Fire crews battled blazes still burning Saturday from wildfires that ravaged parts of Maui as teams with cadaver dogs combed through the rubble in an intensifying search for the missing.
Firefighters were making progress, but three main wildfires that ignited Tuesday and left 80 people dead and thousands of buildings torched were still not extinguished: The Lahaina fire was 85% contained, the Pulehu/Kihei fire 80%, and the Upcountry Maui fire 50% as of late Friday.
Another fire that prompted evacuations in the Kaanapali area of West Maui on Friday evening was 100% contained within a few hours and evacuation orders were canceled, officials said.
As the sun rose in Kihei on Saturday, the sky was filled with the smell of smoke. On the highway into Lahaina, a historic town decimated by the fires, cars, trucks, and buses laden with supplies ignored signs to keep off the median as they tried to bypass the traffic jam ahead of a road blockade.
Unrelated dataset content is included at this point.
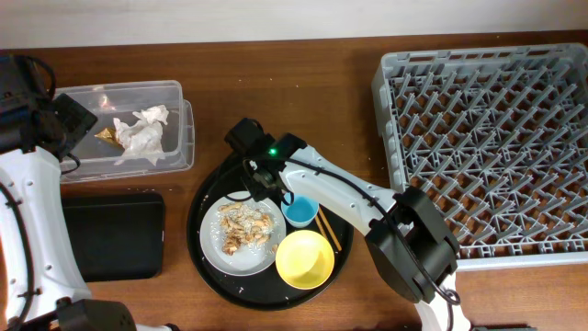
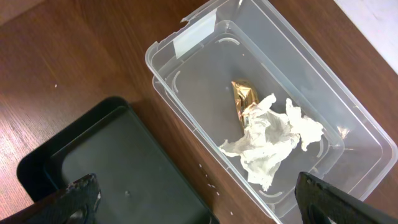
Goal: Sort waste into correct bins and load items into the dishwasher rack
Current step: 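Reach the right gripper to the pink cup and grasp its rim, then lift the pink cup and place it upside down in the rack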
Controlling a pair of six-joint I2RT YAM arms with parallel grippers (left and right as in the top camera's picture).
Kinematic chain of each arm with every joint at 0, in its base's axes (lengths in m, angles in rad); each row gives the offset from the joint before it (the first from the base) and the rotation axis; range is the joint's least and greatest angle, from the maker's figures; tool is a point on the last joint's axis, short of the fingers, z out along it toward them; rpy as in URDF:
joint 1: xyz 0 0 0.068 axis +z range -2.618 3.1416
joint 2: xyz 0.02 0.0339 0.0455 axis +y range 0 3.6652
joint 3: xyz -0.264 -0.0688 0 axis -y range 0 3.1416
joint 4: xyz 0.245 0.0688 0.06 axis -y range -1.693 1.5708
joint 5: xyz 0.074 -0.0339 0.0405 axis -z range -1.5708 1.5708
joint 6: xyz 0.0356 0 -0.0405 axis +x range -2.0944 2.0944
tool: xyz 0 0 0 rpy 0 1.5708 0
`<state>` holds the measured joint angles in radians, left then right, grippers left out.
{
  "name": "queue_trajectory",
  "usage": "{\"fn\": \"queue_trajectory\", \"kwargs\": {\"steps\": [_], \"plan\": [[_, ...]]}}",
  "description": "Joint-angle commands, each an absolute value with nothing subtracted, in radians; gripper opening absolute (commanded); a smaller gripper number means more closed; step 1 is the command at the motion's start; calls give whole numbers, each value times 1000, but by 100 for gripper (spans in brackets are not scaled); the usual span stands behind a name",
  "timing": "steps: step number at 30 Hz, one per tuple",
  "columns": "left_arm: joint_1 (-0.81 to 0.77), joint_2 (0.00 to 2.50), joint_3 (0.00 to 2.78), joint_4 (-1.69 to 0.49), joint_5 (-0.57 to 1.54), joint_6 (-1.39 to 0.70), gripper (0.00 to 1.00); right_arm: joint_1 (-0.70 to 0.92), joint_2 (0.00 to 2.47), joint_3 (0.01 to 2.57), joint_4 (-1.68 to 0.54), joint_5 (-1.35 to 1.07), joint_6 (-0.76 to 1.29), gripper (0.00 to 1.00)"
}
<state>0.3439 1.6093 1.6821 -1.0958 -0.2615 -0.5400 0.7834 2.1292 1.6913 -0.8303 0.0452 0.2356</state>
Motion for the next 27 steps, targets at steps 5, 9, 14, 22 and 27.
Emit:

Residents who were allowed to return to Lahaina on Friday were met with charred remains, demolished homes and businesses, and a changed landscape, including the loss of dozens of their neighbors. But police on Saturday were once again restricting access into West Maui, warning people to stay out of the area because of hazards, including toxic particles from smoldering areas.
Hawaii Gov. Josh Green has warned the death toll could climb even higher as the search for the missing continued. Cadaver-sniffing dogs were brought in Friday to assist the search for the dead, Maui County Mayor Richard Bissen Jr. said.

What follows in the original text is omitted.